- [Work request] Lines from the start of the data through the line containing "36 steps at" must be given again exactly. Leave the others out.

- [Data excerpt]
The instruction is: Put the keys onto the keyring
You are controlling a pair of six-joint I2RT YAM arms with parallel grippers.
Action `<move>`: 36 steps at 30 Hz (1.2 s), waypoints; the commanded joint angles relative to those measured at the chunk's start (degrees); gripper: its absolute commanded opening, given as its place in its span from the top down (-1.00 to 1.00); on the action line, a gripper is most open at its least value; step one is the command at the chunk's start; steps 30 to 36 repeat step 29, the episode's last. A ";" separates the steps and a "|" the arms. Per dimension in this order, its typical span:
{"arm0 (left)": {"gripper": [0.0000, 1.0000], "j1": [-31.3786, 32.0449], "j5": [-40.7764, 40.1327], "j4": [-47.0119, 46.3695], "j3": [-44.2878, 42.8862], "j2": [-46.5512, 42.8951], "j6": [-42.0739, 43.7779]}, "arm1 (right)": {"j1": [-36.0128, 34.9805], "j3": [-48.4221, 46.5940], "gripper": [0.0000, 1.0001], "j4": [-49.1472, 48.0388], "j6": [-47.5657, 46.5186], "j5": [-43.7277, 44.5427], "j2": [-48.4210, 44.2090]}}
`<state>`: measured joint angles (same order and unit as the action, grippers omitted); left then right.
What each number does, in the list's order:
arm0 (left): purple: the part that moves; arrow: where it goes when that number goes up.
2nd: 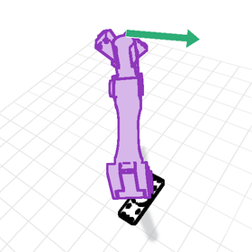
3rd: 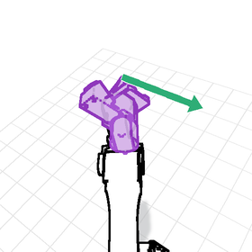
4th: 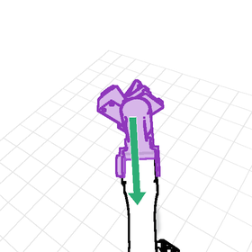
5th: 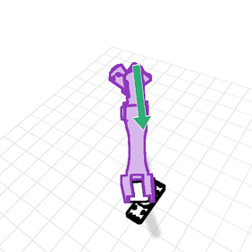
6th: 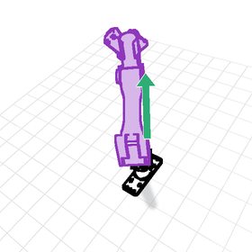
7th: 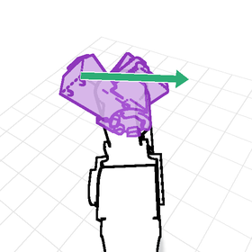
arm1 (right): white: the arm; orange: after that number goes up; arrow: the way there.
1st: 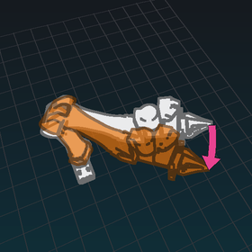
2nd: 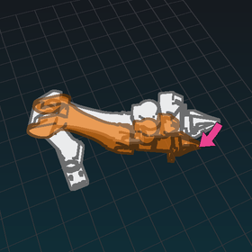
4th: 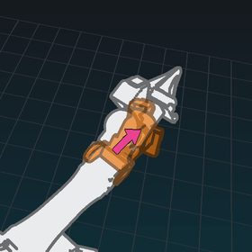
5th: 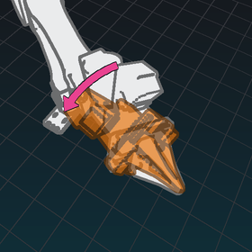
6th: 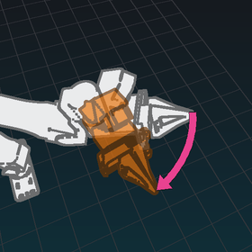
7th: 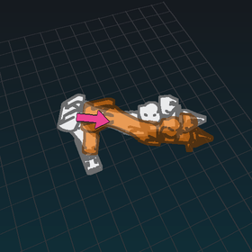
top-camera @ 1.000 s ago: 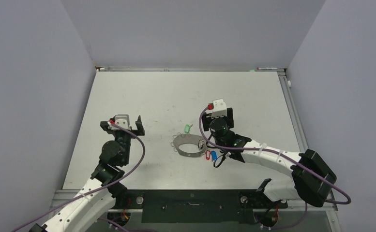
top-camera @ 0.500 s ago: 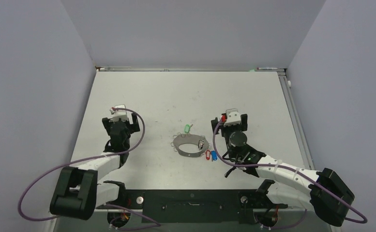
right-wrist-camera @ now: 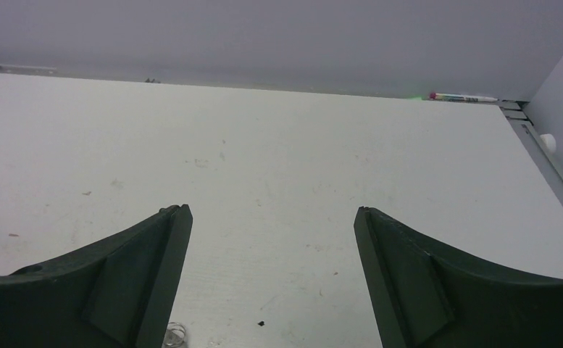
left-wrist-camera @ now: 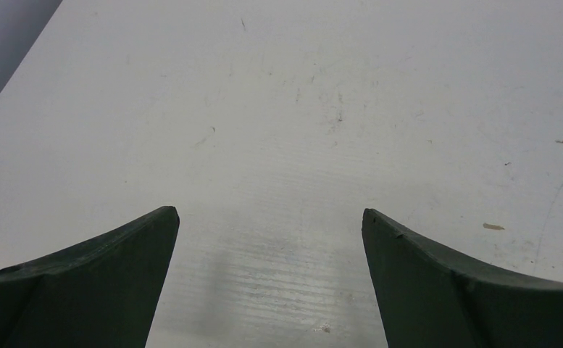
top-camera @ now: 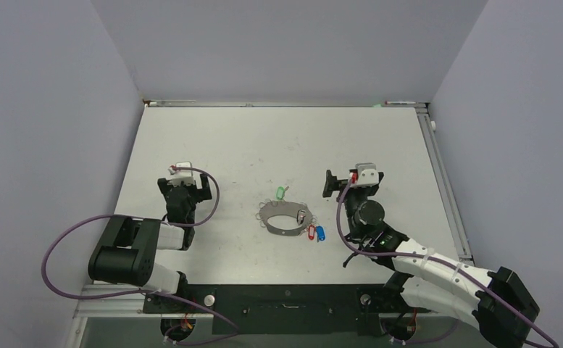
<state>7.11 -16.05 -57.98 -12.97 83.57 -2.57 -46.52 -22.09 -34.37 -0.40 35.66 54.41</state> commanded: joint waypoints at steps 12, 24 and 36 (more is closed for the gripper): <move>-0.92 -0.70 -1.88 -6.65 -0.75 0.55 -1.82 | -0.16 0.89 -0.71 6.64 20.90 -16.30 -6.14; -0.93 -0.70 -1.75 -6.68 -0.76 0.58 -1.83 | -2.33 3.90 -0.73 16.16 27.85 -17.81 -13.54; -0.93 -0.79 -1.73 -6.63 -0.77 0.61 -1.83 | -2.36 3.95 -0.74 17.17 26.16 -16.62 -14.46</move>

- [Result for this task]
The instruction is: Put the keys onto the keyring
You are controlling a pair of six-joint I2RT YAM arms with parallel grippers.
Action `<move>`: 36 steps at 30 Hz (1.2 s), waypoints; the commanded joint angles relative to those measured at the chunk's start (degrees); gripper: its absolute commanded opening, given as its place in its span from the top down (-1.00 to 1.00); on the action line, a gripper is most open at its least value; step one is the command at the chunk's start; steps 30 to 36 repeat step 29, the episode's last. A ";" separates the steps and a "|" the arms. Per dimension in this order, its typical span:

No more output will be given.